----- SUPPLIED MATERIAL -----
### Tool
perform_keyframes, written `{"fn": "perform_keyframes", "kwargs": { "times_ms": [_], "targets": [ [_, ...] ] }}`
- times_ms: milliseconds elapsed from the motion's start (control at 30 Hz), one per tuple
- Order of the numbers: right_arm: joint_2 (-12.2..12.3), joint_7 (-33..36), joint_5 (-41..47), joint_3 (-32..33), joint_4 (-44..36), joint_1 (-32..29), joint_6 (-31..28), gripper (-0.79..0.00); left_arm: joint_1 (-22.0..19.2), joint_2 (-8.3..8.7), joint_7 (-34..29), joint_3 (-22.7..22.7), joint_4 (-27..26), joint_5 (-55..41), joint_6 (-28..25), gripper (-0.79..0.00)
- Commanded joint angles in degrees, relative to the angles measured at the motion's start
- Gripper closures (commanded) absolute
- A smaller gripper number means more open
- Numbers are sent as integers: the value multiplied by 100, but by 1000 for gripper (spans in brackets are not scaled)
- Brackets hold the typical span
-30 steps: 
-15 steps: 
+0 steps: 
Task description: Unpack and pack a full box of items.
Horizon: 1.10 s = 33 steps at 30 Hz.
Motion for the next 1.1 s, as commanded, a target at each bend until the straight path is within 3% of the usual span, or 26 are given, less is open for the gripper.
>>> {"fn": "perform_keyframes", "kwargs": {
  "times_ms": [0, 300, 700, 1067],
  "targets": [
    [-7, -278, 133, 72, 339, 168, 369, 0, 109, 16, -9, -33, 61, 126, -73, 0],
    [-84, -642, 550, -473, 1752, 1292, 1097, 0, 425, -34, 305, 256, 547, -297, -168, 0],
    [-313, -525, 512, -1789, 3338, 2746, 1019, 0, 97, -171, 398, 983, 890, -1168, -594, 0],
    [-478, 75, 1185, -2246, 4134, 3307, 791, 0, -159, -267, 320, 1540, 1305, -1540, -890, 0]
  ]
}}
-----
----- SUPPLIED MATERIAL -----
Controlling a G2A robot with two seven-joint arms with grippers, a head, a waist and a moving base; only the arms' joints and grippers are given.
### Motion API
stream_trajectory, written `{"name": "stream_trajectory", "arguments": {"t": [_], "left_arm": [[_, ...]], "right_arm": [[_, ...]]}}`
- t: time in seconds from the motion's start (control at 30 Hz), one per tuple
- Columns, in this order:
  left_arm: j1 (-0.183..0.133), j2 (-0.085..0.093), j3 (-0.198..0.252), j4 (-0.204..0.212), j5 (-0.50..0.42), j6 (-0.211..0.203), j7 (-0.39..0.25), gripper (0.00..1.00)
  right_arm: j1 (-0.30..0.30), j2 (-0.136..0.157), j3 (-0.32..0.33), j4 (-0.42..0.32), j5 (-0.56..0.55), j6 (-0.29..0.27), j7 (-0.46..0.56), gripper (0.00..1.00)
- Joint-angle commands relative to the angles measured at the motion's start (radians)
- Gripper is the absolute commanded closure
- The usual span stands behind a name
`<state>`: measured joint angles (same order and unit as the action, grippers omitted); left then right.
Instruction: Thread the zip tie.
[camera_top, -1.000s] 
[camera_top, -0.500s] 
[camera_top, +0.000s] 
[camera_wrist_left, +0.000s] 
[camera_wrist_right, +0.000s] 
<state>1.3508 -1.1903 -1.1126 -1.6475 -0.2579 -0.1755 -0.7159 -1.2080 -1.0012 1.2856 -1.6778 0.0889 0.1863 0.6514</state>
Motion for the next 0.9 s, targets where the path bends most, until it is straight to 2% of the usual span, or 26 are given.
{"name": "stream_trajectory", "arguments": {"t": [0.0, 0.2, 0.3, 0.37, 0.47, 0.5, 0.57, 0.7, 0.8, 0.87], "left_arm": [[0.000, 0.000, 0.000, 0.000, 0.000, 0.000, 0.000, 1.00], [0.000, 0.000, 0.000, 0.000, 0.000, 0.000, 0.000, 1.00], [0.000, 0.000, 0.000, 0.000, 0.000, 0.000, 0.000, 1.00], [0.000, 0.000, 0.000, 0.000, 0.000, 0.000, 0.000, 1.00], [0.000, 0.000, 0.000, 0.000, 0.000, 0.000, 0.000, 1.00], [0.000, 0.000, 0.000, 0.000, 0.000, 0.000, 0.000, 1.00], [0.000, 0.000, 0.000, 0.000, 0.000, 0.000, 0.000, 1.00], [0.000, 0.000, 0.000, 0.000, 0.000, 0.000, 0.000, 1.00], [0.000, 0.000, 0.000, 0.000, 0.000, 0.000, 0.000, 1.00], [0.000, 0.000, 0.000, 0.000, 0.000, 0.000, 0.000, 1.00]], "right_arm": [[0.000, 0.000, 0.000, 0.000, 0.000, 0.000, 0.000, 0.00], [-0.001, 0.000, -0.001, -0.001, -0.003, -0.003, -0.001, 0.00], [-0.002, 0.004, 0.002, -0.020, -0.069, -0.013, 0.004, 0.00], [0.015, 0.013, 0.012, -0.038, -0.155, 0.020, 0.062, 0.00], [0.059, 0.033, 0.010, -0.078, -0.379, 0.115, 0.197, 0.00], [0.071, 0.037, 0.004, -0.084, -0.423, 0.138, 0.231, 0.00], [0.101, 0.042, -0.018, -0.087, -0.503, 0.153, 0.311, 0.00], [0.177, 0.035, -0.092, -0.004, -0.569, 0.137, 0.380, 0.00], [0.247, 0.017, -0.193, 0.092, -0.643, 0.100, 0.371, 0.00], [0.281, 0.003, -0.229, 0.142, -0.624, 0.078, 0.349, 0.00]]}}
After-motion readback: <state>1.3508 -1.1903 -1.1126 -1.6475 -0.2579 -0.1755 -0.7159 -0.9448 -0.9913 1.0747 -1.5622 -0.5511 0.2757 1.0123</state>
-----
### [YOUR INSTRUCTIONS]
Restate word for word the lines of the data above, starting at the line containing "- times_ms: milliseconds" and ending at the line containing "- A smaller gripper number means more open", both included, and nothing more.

### [SOLVED EXERCISE]
- times_ms: milliseconds elapsed from the motion's start (control at 30 Hz), one per tuple
- Order of the numbers: right_arm: joint_2 (-12.2..12.3), joint_7 (-33..36), joint_5 (-41..47), joint_3 (-32..33), joint_4 (-44..36), joint_1 (-32..29), joint_6 (-31..28), gripper (-0.79..0.00); left_arm: joint_1 (-22.0..19.2), joint_2 (-8.3..8.7), joint_7 (-34..29), joint_3 (-22.7..22.7), joint_4 (-27..26), joint_5 (-55..41), joint_6 (-28..25), gripper (-0.79..0.00)
- Commanded joint angles in degrees, relative to the angles measured at the motion's start
- Gripper closures (commanded) absolute
- A smaller gripper number means more open

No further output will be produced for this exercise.